Nov 14 07:01:09 aks-agentpool-12345678-vmss000000 kubelet[2789]: I1114 07:01:09.522597 2789 kubelet_node_status.go:679] "Recording event message for node" node="aks-agentpool-12345678-vmss000000" event="NodeReady"
NOTEIn this demonstration, the operation time is between
2024-11-14T06:43:11Z
and2024-11-14T07:11:17Z
.
Based on the above information, we can conclude the following:
- Enabling API Server VNet Integration will cause API server address change.
- Somehow when enabling feature with private cluster mode at the same time, API server will reject current node registeration for a long time.
- Since all Pods are down, Kubernets
- Until the operation times out, metrics-server still cannot authenticate with the API server.
The mitigation methods are:
- Wait for a while after the operation fails and try to reconcile AKS.
- Reimage/shut down/delete the old nodes from the VMSS panel, the Pods will be forced to move to the new nodes and then reconcile AKS.
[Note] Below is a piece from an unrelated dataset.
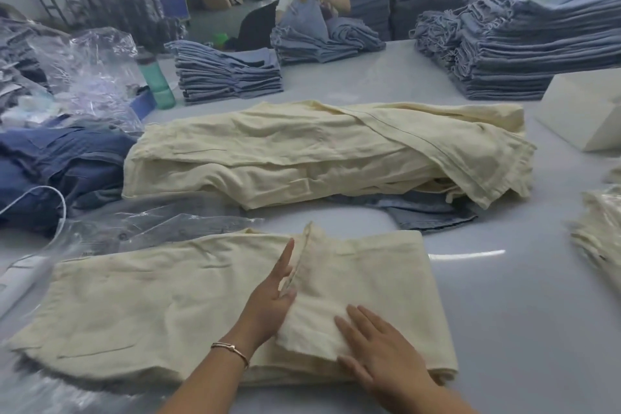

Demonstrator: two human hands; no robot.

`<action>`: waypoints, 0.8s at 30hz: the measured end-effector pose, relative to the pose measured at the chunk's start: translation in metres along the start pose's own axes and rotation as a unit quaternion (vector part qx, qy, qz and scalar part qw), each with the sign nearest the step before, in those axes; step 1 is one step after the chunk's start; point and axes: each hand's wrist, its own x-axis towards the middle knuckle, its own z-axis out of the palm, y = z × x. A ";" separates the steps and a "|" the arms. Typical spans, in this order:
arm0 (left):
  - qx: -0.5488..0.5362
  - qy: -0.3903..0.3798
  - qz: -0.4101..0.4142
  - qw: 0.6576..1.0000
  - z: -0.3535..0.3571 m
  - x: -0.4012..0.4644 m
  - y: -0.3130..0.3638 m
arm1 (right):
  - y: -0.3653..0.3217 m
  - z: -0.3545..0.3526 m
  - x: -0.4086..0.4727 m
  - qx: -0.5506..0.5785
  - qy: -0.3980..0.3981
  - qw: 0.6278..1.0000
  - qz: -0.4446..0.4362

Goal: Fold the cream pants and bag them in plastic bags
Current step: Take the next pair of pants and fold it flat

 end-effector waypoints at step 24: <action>0.440 -0.001 0.052 0.896 -0.008 -0.033 -0.038 | 0.056 -0.016 0.015 0.427 0.051 0.781 0.453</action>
AKS will come back to Running status after then.
Conclusion
This is a good example of how a PDB error can mislead an investigation, as both incidents involved failures to register with the API server, and core components were unable to operate.
Often, users are misled by the TSG due to the error code, and try to fix the issue with the incorrect direction (e.g. trying to delete PDB resources). Especially when it comes to the built-in component, users don’t even have the option to edit it. A PDB error does not necessarily mean that the problem is with a wrong PDB configuration, it is also important to focus on the reason why it is not working.
It is dangerous to jump to the conclusion that “PDB error causing node draining failures is by design” or “Allowed Disruptions does not meet the requirement”. In the simulation, at least the new node is available for use. But in the incident of “unable to upgrade to AKS 1.31.1”, the new node was not even up - which means what TSG said will never work. Simply saying “the root cause was PDB” is not helping and may cause the operator to driving away from resolving the issue.
Epilogue
This is a side story when I was writing the article Convert public AKS cluster to private cluster. At the time, the “unable to upgrade to AKS 1.31.1” incident became an ongoing issue. During debugging, I found that this way of thinking can mislead the problem, and coincidentally, I found another way to present the problem while writing the article.
This is how this journal coming out.